Скромная действительность, по своему обыкновению, разрушает воздушные замки и сводит на нет благородные образы. Мои отношения с математикой и с молодыми учеными вообще на поверку оказались совсем иными, чем я о них думал. К этой мысли я мог бы прийти и раньше, но взамен предпочитал обманывать себя самого, прибегая
к грубым уловкам в меритократическом духе. Создавая эти благородные образы, я брал в расчет лишь свои отношения с учениками (но ведь ученики — гордость математика, успех каждого из них прибавляет ему славы!) и с самыми одаренными молодыми математиками со стороны. Я умел признавать заслуги юных талантов; как и со своими учениками, я обходился с ними на равных, не дожидаясь, пока на них посыплются почести. (Другое дело, что долго ждать не приходилось: «чутье» или есть, или его нет!) Итак, к своим собственным ученикам, к ученикам моих друзей и просто к юным гениям я всегда относился с уважением; все остальные молодые ученые не вызывали у меня решительно никакого интереса. С ними я мог обходиться как угодно, ни о чем не заботясь. Они были не в счет.
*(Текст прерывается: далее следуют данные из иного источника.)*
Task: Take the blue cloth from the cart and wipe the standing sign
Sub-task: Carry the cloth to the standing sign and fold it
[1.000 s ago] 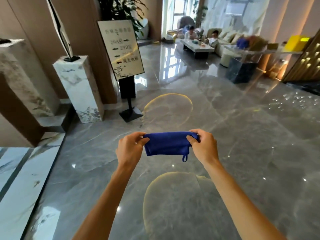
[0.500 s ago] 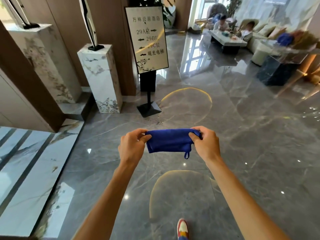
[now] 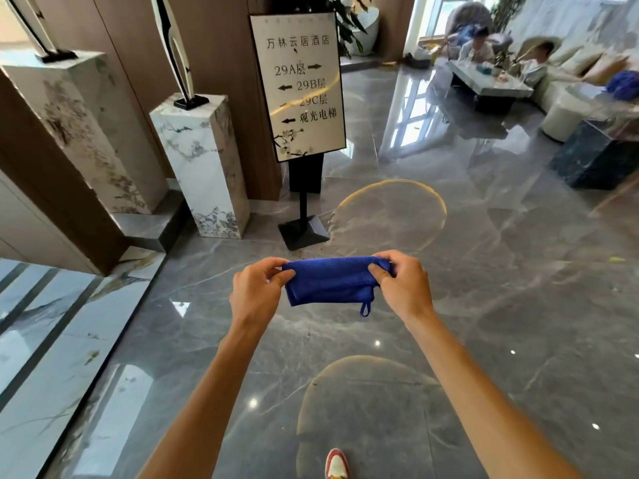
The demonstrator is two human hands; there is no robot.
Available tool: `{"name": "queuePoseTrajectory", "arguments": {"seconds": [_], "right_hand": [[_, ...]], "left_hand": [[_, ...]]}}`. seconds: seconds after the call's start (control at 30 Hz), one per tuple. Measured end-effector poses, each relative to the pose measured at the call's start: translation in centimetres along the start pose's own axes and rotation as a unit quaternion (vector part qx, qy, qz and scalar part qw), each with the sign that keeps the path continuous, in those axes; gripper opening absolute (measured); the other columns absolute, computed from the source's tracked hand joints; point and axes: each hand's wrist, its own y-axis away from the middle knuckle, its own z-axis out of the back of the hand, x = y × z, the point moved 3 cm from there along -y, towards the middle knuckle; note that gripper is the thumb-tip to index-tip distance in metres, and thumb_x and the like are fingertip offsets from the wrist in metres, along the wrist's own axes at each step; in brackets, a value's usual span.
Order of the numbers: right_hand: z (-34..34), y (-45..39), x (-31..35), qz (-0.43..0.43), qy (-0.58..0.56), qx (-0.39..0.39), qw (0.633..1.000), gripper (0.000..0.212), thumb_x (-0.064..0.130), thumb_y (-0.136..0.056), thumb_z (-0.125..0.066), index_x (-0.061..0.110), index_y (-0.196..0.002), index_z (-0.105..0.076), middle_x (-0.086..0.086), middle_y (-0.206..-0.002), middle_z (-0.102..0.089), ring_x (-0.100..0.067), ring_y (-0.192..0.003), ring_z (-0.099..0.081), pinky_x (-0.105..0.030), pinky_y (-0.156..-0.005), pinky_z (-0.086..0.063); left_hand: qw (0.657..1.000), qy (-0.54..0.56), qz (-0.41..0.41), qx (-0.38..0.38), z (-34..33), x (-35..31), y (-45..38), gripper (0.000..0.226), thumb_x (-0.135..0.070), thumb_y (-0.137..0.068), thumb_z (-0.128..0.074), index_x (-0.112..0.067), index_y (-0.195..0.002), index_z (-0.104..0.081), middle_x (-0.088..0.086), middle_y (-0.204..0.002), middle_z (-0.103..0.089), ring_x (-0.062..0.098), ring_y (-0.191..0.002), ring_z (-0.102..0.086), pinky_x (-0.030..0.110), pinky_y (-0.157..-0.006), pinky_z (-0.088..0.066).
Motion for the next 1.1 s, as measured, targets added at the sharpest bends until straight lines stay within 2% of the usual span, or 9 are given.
{"name": "queuePoseTrajectory", "arguments": {"seconds": [0.07,0.13,0.23,0.37,0.57,0.73,0.9,1.0,1.1], "right_hand": [[0.8,-2.9,-0.5,0.010,0.007,0.013,1.000,0.013,0.015,-0.092,-0.068,0.019,-0.103,-0.074,0.005,-0.091,-0.071,-0.012,-0.083,-0.064,-0.007,-0.064,-0.042],[1.4,-5.9,-1.0,0.012,0.010,0.021,1.000,0.014,0.014,-0.092,-0.068,0.017,-0.104,-0.074,0.002,-0.092,-0.072,-0.015,-0.086,-0.065,-0.017,-0.069,-0.046],[1.3,-9.3,-1.5,0.011,0.000,0.030,0.999,0.014,0.012,-0.092,-0.068,0.016,-0.103,-0.074,0.002,-0.090,-0.071,-0.017,-0.086,-0.066,-0.023,-0.073,-0.049],[0.6,-13.2,-1.9,0.014,-0.003,0.041,0.999,0.013,0.013,-0.093,-0.068,0.017,-0.103,-0.074,0.004,-0.088,-0.070,-0.014,-0.084,-0.065,-0.016,-0.068,-0.048],[-1.2,-19.6,-2.1,0.017,-0.017,0.046,0.999,0.012,0.012,-0.091,-0.068,0.021,-0.098,-0.074,0.008,-0.084,-0.070,-0.011,-0.082,-0.066,-0.016,-0.067,-0.049],[-3.8,-26.2,-1.5,-0.002,-0.029,0.046,0.999,0.013,0.012,-0.091,-0.067,0.020,-0.100,-0.074,0.003,-0.087,-0.074,-0.020,-0.084,-0.071,-0.039,-0.078,-0.060],[-6.7,-33.3,0.0,-0.007,-0.028,0.048,0.998,0.012,0.012,-0.092,-0.067,0.019,-0.099,-0.074,0.002,-0.087,-0.074,-0.021,-0.082,-0.072,-0.045,-0.080,-0.060],[-8.1,-37.0,0.9,-0.009,-0.028,0.045,0.999,0.013,0.012,-0.092,-0.067,0.023,-0.096,-0.073,0.003,-0.086,-0.074,-0.021,-0.081,-0.072,-0.047,-0.080,-0.060],[-9.2,-40.4,1.7,-0.007,-0.034,0.045,0.998,0.026,0.012,-0.093,-0.067,0.036,-0.085,-0.066,0.002,-0.086,-0.073,-0.024,-0.082,-0.072,-0.049,-0.079,-0.061]], "left_hand": [[1.000,0.006,0.008,0.002,-1.7,-0.7,-1.8,0.014,-0.016,-0.093,-0.070,-0.021,-0.104,-0.075,-0.013,-0.080,-0.067,0.010,-0.084,-0.068,0.044,-0.082,-0.060],[1.000,0.007,0.016,0.002,-3.3,-1.6,-3.6,0.014,-0.016,-0.093,-0.069,-0.020,-0.105,-0.075,-0.009,-0.083,-0.069,0.015,-0.087,-0.070,0.048,-0.083,-0.059],[1.000,0.014,0.026,-0.003,-4.8,-2.3,-6.1,0.014,-0.015,-0.093,-0.069,-0.019,-0.105,-0.075,-0.009,-0.083,-0.069,0.014,-0.085,-0.071,0.048,-0.083,-0.060],[0.999,0.010,0.033,-0.006,-6.1,-2.6,-9.8,0.014,-0.015,-0.093,-0.070,-0.025,-0.101,-0.073,-0.010,-0.082,-0.070,0.012,-0.084,-0.071,0.046,-0.082,-0.060],[0.999,0.025,0.033,-0.016,-8.1,-2.2,-15.7,0.016,-0.013,-0.091,-0.071,-0.029,-0.095,-0.072,-0.007,-0.081,-0.074,0.011,-0.080,-0.071,0.045,-0.080,-0.061],[0.998,0.047,0.039,-0.021,-9.3,-1.2,-22.5,0.015,-0.013,-0.091,-0.072,-0.027,-0.096,-0.074,-0.010,-0.080,-0.073,0.010,-0.081,-0.072,0.045,-0.080,-0.062],[0.997,0.062,0.048,-0.021,-9.8,-0.5,-30.3,0.016,-0.014,-0.090,-0.073,-0.029,-0.095,-0.073,-0.008,-0.081,-0.074,0.013,-0.082,-0.072,0.047,-0.081,-0.061],[0.996,0.074,0.046,-0.015,-10.0,-0.3,-34.7,0.017,-0.013,-0.090,-0.073,-0.030,-0.093,-0.073,-0.007,-0.083,-0.075,0.014,-0.083,-0.072,0.047,-0.080,-0.061],[0.996,0.079,0.046,-0.014,-10.4,-0.1,-38.7,0.018,-0.014,-0.090,-0.073,-0.032,-0.091,-0.073,-0.008,-0.082,-0.075,0.014,-0.083,-0.072,0.047,-0.080,-0.061]]}}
Все это так — но, мне кажется, непосредственное общение с человеком всякий раз что-то во мне меняло, хоть и ненадолго. Пожалуй, тот случай с «юным неучем» в известном смысле был исключением. Если молодой ученый подходил ко мне на семинаре или обращался ко мне с письмом, я, по-видимому, как бы брал его под свою защиту — и, естественно, начинал относиться к нему благожелательнее. Тогда находила выход и моя страсть опережать мысли собеседника: я всегда мог посоветовать ему, как можно расширить или углубить тему его исследования. Наверное, в этом случае он ненадолго становился, в какой-то мере, моим учеником. Ему тоже была от этого определенная польза, так что он вполне мог сохранить не самые худшие воспоминания о нашей встрече. (Я был бы рад что-нибудь услышать об этом из первых РУК.)
На этих страницах речь шла прежде всего о моих отношениях с молодыми учеными — хотя проявления моего «спортивного духа», безусловно, этой областью отнюдь не ограничивались. Начинающий математик особенно восприимчив к тому, как видный коллега принимает и оценивает его работу: как психологические, так и чисто практические последствия такого контакта для него могут оказаться весьма серьезными.
41. Этой ночью я отложил перо с чувством настоящего удовлетворения, как человек, который знает, что потратил время не даром! И мне вдруг стало так легко и радостно на душе, что я просто расхохотался веселым, даже чуть-чуть злорадным, смехом озорного мальчишки. Кажется, много ли я сделал — всего лишь взглянул под другим углом на историю, в которой как будто все уже было ясно, разложено по полочкам. А взглянув, я прочел ее по-новому: в контексте моих отношений с математикой как таковой. Этого оказалось достаточно, чтобы миф, которым я столько лет дорожил, развеялся как дым.